Regex is Really Useful
Regex is a really useful tool that I have not utilised enough, hopefully with this post as a guide I can incorporate it more into my workflow.
What is Regex?
Regex is short for "regular expressions". It is a powerful tool for matching patterns in text. It is used in many programming languages and text editors to search for and manipulate text. It can also be used for replacing strings within a string.
How does Regex Work?
Regex works by using a pattern to match text. The pattern is made up of special
characters that represent different types of characters. For example, \s
would
match a single whitespace character, and \d
would match a single digit
character.
Patterns
What I mean by patterns is what you can use to identify a string.
Start & End
There are 2 really important characters that you should be aware of: ^
and
$
. The caret ^
matches the start of a string and the dollar sign $
matches
the end of a string. This is useful for when you want to match a string that
starts with a certain character or ends with a certain character.

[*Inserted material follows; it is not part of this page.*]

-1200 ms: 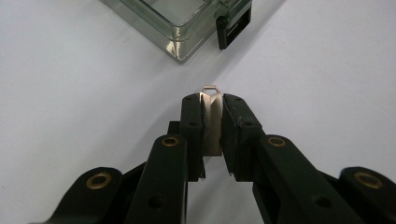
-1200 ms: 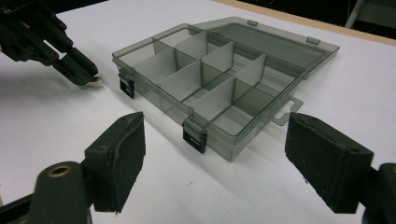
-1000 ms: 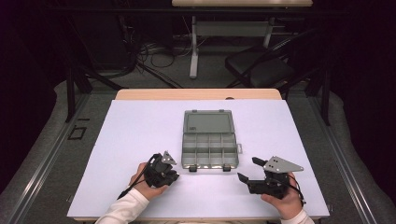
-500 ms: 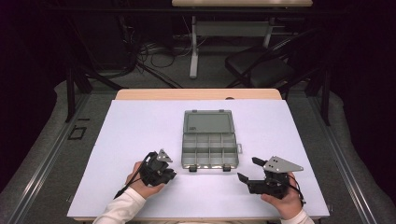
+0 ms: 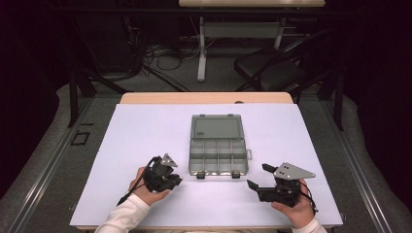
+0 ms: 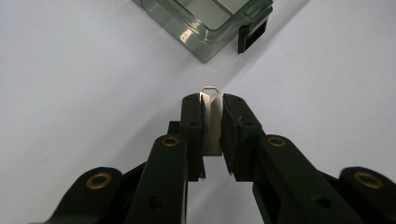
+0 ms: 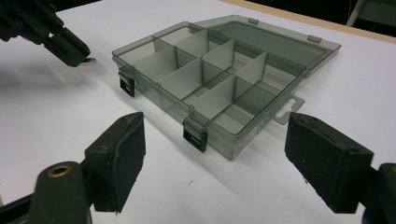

const xp = new RegExp(/^word$/);
const str = "word";
const doesMatch = xp.test(str);
// doesMatch = true
Brackets
There are 3 types of brackets to be aware of:
{}
- These are used to quantify the preceding expression
[]
- These are used to match a single character from a list of characters
()
- These are used to group expressions together
const xp = new RegExp(/^[a-z]{3}$/);
// This will match any 3 lowercase English letters
const xp = new RegExp(/^(a|b)c$/);
// This will match:
// - "ac"
// - "bc"
Negation
Negation is used to match any character that is not in a list of characters.
This can be done using the caret, For example, [^a]
will match any character
that is not a
.
const xp = new RegExp(/^[^a]$/);
// This will match any single character that is not "a"
Quantifiers
Quantifiers are used to match a certain number of characters.
?
Matches the preceding pattern 0 or 1 times
*
Matches the preceding pattern 0 or more times
+
Matches the preceding pattern 1 or more times
{n}
Matches the preceding pattern exactly n times
{n,}
Matches the preceding pattern n or more times
{n,m}
Matches the preceding pattern between n and m times
By default all matches have to pass for a test to return true, think of it using
the and operator, to use the or operator you can use the |
character.
const xp = new RegExp(/^(bob){2}(tom)?$/);
// will match
// - "bobbob"
// - "bobbobtom"
const str = "bobbob";
const doesMatch = xp.test(str);
// doesMatch = true
Sinlge Characters
Single characters are the most basic type of pattern. They match a single
character in the text. For example, a
would match a
and a
only. There are
special cases where you can apply a range to a character. For example, A-Z
which will match all upper case english letters. The same will apply for numbers.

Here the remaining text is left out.